What feels like "typical Doug" to me—the handcrafted distribution model, the six-year solo obsession, the casual shrug toward institutional validation—might actually represent a genuinely radical refutation of how creative work is supposed to function. The edible component of the purification kit isn't just a knowing wink but a psychosomatic anchor in a fully embodied media ritual. Kyle's synth work and Sarah's narration aren't just familiar voices but precision-cast instruments in a carefully orchestrated experiential environment.
All of that gets flattened into "yeah, that tracks" when you know the artist and their orbit.
Meanwhile, the interstate film nerds were wrestling the thing into coherence from scratch, doing epistemological triage: Is this real science? Are we supposed to eat this? Is this comedy? Is this a cult? Is the narrator joking? They were experiencing bottom-up processing—raw sensory input with no pre-existing schema. I was doing top-down analysis, interpreting through decades of accumulated context.
These convergent yet opposite approaches create a double parallax in the theater: I'm watching people experience the film as ritual participants, while also watching myself as someone related to its creative genealogy. My glare zone illuminates Doug's aesthetic consistency but might obscure just how genuinely disorienting and radical this looks to fresh eyes.
The stereoscopic view requires both perspectives: the insider who sees the creative DNA and intentionality, and the outsider who experiences the raw strangeness without the comfort of historical context. Together, they form a complete picture of what Gut Instinct actually accomplishes—a fractured mirror held up to mass systems, and also a lovingly assembled artifact of micro-scale defiance.
But there's one form of alignment that can obscure meaning even more completely than familiarity with form: total agreement with the film’s politics.

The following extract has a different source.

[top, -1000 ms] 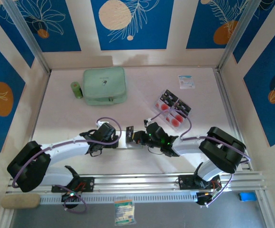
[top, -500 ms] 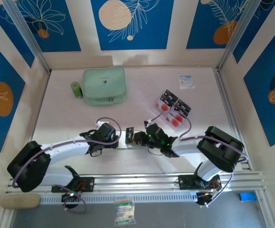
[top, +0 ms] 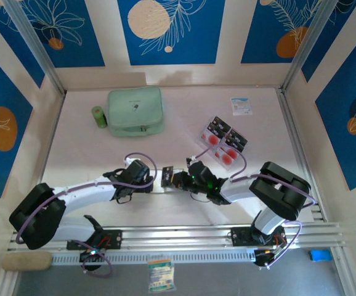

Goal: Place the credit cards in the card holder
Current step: Insert the credit card into the card slot.

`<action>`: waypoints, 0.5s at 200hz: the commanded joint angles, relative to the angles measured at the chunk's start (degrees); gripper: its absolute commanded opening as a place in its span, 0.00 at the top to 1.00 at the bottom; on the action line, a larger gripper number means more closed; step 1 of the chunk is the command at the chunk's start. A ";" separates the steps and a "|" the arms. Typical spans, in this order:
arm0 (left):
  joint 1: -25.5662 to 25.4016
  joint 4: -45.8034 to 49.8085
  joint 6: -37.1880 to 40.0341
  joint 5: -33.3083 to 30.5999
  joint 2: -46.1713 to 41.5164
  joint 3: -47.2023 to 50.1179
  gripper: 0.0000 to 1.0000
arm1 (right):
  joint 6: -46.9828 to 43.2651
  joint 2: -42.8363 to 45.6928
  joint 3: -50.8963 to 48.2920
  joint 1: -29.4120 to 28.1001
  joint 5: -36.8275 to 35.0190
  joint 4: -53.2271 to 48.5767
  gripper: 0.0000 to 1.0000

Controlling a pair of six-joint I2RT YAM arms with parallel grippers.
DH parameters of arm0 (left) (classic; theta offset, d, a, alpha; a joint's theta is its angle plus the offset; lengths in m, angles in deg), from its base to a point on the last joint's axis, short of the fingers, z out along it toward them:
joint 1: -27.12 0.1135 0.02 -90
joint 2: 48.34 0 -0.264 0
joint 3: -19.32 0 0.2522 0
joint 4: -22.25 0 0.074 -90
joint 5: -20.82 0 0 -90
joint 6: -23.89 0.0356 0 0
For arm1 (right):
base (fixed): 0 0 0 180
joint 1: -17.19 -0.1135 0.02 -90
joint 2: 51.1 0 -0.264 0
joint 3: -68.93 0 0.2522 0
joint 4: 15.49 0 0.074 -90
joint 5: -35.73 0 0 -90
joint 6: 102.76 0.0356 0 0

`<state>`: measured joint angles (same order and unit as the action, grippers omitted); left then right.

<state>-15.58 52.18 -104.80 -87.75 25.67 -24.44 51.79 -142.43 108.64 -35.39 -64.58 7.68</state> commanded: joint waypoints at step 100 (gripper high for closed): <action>0.59 1.52 -0.52 -1.23 -0.51 0.99 0.00 | 1.63 0.80 -3.28 -2.25 -2.27 2.08 1.00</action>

Doug's critique of corporate wellness culture, his commentary on algorithmic manipulation and humanity's serotonin addiction, the whole apparatus of manufactured consent through "purification" programs—all of this maps so perfectly onto my existing understanding of how these systems work that it stopped registering as political content and just felt like... accurate documentation of reality.

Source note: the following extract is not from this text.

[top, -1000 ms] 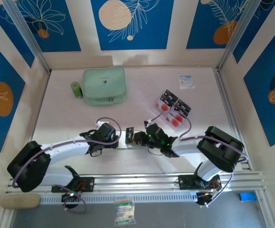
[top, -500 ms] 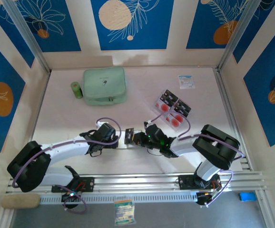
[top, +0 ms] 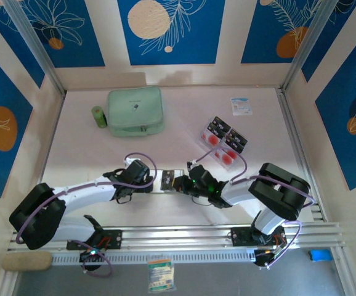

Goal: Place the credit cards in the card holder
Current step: Insert the credit card into the card slot.

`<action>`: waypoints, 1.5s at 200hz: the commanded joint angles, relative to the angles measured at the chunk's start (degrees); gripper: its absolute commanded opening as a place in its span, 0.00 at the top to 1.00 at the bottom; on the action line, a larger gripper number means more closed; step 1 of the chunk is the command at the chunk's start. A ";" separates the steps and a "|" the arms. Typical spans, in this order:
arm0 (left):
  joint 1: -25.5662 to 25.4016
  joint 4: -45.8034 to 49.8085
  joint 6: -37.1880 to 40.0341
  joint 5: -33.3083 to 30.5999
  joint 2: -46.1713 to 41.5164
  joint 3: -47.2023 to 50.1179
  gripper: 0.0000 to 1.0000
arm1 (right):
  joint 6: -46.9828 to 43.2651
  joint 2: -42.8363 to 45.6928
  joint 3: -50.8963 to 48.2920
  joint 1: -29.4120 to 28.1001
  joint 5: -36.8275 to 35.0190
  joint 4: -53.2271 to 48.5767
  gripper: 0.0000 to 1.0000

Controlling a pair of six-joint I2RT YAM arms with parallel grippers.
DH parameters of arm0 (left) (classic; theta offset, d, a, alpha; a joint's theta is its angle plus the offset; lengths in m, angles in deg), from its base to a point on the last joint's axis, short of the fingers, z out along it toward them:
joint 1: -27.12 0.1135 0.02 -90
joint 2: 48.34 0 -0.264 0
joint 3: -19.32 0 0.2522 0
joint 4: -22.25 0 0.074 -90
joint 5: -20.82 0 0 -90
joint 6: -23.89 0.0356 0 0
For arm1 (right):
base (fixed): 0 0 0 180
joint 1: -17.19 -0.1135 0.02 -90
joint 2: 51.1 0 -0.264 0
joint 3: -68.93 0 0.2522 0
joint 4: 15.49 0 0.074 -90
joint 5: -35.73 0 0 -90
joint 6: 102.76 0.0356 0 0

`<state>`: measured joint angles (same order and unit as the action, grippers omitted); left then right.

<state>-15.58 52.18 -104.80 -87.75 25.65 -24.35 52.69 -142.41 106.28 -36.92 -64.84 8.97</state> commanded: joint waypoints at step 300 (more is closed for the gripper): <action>0.60 1.25 -0.69 -1.04 -0.60 1.17 0.00 | 0.28 -2.40 1.27 1.76 -0.85 7.16 1.00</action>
<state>-15.58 52.15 -104.82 -87.73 25.65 -24.04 52.27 -144.11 107.35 -34.34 -65.65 13.84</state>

Where a fresh viewer might be jarred into realization—"Oh god, we really do let unaccountable systems control our mental state, don't we?"—I guess I'm already past that moment of awakening. The alien badcrobes don't provoke alarm in me because their takeover method seems eerily reasonable given what I already know about media manipulation and biopolitical control. Doug didn't have to convince me of anything—he recognized me.
This is probably why the film works so effectively as resistance: it doesn't announce itself as activist cinema, nor waves ideological flags. Instead, it operates as a covert transmission, encoded for people already infected with the microflora of doubt. It bypasses traditional political cues in favor of parasitic plausibility, leaving first-time viewers uncertain whether they've been indoctrinated or inoculated. The badcrobes become a perfect metaphor for ideology itself—everyone's already infected with something, the question is just whether they know it.
The badcrobes want to control us through mass systems. The antidote is staying microscopic, essential, and genuinely nourishing to the communities that matter.
Gut Instinct demonstrates that success isn't measured in box office receipts—it manifests in the quality of connections made, the depth of experience shared, and the proof that another way of making and sharing art is not only possible but thriving in the craters left by the Machine.